ESCORT TEKNOLOJİ YATIRIM A.Ş.
- Traded as: BİST: ESCOM
- Industry: Technology
- Founded: 1991
- Headquarters: Turkey
- Key people: Ibrahim Özer (chairman).
- Products: Computers
- Services: Manufacture, retailing.
- Revenue: ₺936.1 million (2023)
- Operating income: ₺925.8 million (2023)
- Net income: ₺384.4 million (2023)
- Total assets: ₺1.79 billion (2023)
- Total equity: ₺1.76 billion (2023)
- Number of employees: 549
- Subsidiaries: 12
- Website: www.escort.com.tr/Eng/Default.aspx

= Escort Teknoloji =

Escort is a Turkish computer manufacturer and Consumer electronics retail chain.

==History==
The company was founded in 1991 as a computer manufacturer, growing to provide a supply service through its own network of retail stores.
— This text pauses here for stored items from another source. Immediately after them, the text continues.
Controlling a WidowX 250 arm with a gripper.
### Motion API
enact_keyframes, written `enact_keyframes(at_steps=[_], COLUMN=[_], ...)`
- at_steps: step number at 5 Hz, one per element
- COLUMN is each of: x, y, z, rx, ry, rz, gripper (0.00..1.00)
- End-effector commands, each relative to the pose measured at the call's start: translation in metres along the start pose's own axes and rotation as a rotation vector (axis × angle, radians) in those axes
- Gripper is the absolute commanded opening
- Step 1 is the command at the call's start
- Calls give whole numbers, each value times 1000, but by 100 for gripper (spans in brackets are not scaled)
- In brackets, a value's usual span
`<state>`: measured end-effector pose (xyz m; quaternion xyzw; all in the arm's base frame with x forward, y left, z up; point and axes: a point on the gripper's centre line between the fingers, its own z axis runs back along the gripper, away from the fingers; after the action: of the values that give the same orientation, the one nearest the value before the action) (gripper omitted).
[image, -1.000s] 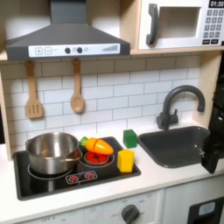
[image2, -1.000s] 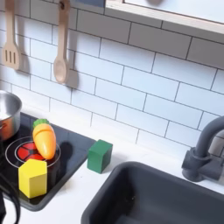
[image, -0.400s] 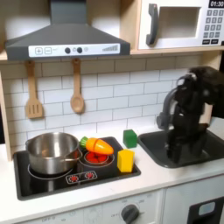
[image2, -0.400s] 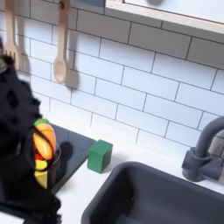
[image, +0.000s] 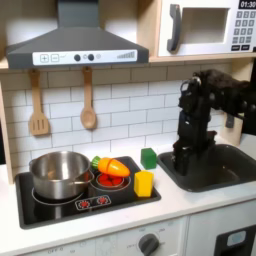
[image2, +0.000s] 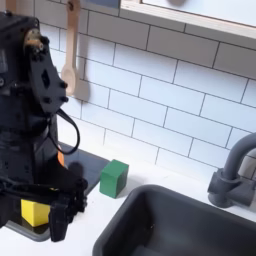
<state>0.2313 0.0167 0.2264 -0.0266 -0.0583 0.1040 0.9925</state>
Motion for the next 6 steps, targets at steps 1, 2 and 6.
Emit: enact_keyframes(at_steps=[1, 2, 6], x=[15, 24, 41], y=[12, 21, 40], z=[-4, -6, -20], rx=[-17, -14, -23], ry=[0, -1, -9], rz=[40, 68, 122], gripper=[100, 100, 100])
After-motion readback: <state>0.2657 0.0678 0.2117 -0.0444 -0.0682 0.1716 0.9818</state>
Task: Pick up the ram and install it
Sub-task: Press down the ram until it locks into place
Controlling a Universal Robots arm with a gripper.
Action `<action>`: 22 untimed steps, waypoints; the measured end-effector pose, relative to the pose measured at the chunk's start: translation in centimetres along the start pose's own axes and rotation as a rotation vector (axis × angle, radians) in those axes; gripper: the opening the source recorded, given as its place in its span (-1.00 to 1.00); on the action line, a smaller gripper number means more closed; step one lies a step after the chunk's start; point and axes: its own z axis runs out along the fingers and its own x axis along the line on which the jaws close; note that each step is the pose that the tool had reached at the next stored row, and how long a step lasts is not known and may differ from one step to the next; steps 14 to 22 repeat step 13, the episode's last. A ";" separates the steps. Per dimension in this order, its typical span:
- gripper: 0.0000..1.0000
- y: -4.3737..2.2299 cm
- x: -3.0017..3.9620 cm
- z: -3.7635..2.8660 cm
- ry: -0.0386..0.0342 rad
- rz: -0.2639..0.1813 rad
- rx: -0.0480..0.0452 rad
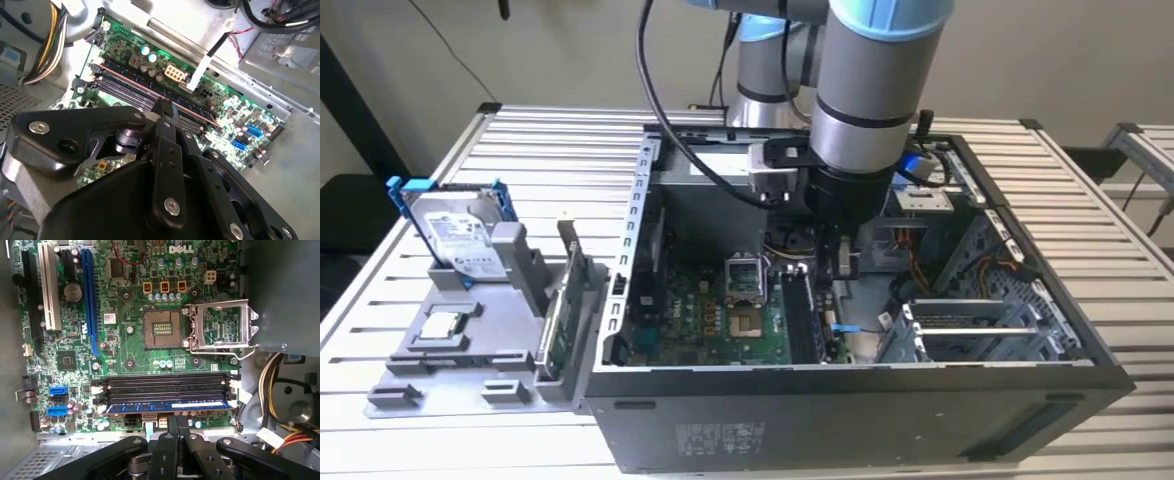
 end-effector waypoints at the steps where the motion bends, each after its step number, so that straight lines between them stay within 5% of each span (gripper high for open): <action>1: -0.79 -0.02 0.00 -0.39 -0.0001 0.000 0.0000; 4: -0.79 -0.04 -0.01 -0.90 0.0000 0.000 -0.0001; 22: -0.79 -0.04 -0.01 -0.90 -0.0009 0.000 -0.0002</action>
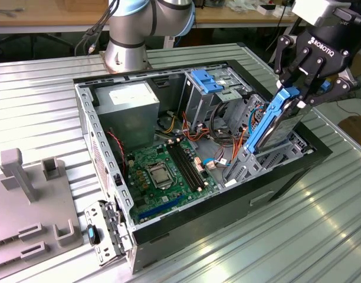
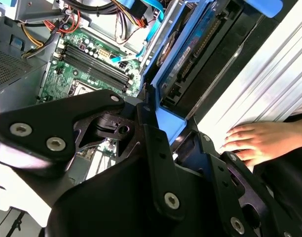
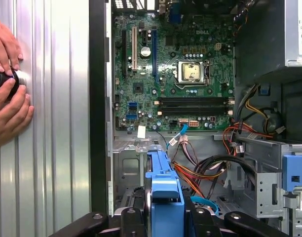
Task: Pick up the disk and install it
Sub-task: 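Insert the disk into the insertion slot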
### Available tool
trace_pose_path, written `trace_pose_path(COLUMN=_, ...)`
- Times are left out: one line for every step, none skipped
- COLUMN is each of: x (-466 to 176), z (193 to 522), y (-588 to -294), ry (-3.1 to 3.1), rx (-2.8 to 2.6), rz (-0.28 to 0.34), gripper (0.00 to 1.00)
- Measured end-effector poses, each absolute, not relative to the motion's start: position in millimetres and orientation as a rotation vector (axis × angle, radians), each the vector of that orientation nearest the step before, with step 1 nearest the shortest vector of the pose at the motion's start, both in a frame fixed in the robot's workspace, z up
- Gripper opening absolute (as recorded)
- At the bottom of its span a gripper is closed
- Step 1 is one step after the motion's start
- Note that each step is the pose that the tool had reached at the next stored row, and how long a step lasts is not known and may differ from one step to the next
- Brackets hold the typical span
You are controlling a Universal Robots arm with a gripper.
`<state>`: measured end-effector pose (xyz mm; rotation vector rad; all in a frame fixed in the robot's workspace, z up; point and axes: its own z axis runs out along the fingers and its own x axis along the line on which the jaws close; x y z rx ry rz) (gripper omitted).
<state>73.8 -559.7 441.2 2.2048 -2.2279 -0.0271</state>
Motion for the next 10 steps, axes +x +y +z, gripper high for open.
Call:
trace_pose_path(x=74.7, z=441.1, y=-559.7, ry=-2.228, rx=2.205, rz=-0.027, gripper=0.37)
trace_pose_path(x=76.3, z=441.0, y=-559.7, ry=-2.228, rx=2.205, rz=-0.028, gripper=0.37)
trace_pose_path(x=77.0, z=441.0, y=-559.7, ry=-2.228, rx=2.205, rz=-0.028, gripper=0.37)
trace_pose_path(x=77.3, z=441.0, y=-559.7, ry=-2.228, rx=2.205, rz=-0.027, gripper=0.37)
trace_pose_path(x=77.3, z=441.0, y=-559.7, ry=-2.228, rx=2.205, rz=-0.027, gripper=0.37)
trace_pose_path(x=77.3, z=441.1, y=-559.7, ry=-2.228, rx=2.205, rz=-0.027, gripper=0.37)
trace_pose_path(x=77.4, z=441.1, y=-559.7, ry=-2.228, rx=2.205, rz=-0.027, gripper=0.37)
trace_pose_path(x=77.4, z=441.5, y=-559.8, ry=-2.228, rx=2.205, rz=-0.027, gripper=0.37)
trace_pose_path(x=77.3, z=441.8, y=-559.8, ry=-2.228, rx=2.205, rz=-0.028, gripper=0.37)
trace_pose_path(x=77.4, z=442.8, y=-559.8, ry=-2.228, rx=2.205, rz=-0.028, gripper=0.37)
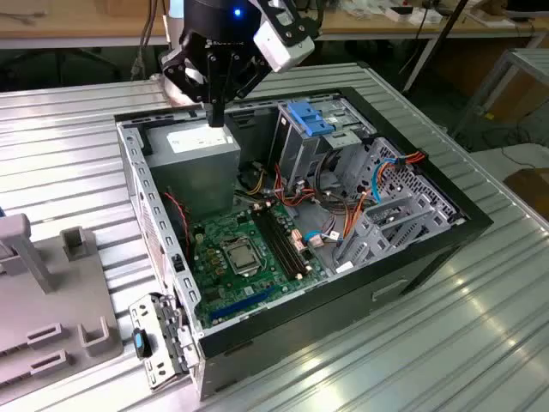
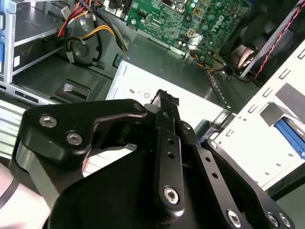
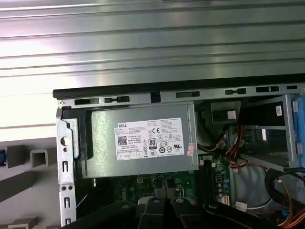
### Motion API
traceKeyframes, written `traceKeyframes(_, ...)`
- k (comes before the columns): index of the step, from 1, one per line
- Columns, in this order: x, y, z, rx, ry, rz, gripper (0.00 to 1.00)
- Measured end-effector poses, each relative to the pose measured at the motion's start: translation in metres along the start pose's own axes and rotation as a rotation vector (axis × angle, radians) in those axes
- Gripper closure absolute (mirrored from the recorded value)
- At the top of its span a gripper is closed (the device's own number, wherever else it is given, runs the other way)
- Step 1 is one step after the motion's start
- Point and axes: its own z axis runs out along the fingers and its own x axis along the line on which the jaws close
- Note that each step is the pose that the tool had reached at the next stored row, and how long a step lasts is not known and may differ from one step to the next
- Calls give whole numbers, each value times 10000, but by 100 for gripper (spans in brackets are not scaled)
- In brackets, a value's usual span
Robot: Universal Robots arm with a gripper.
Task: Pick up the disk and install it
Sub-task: 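Reach for the disk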
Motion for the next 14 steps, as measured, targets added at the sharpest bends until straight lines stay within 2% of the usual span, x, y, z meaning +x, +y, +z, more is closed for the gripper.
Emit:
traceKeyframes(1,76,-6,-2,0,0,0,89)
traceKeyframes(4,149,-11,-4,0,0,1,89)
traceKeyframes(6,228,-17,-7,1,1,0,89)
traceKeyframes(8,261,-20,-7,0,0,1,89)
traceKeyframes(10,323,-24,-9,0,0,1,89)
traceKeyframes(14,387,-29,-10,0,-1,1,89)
As of 2014, Escort consisted of twelve subsidiary companies providing services in: software development, consulting, sales and marketing, distribution of Toshiba home electronics, software and equipment for the banking industry.
Shares in Escort Teknoloji Yatırım A.Ş have been traded on the Istanbul Stock Exchange since 2000.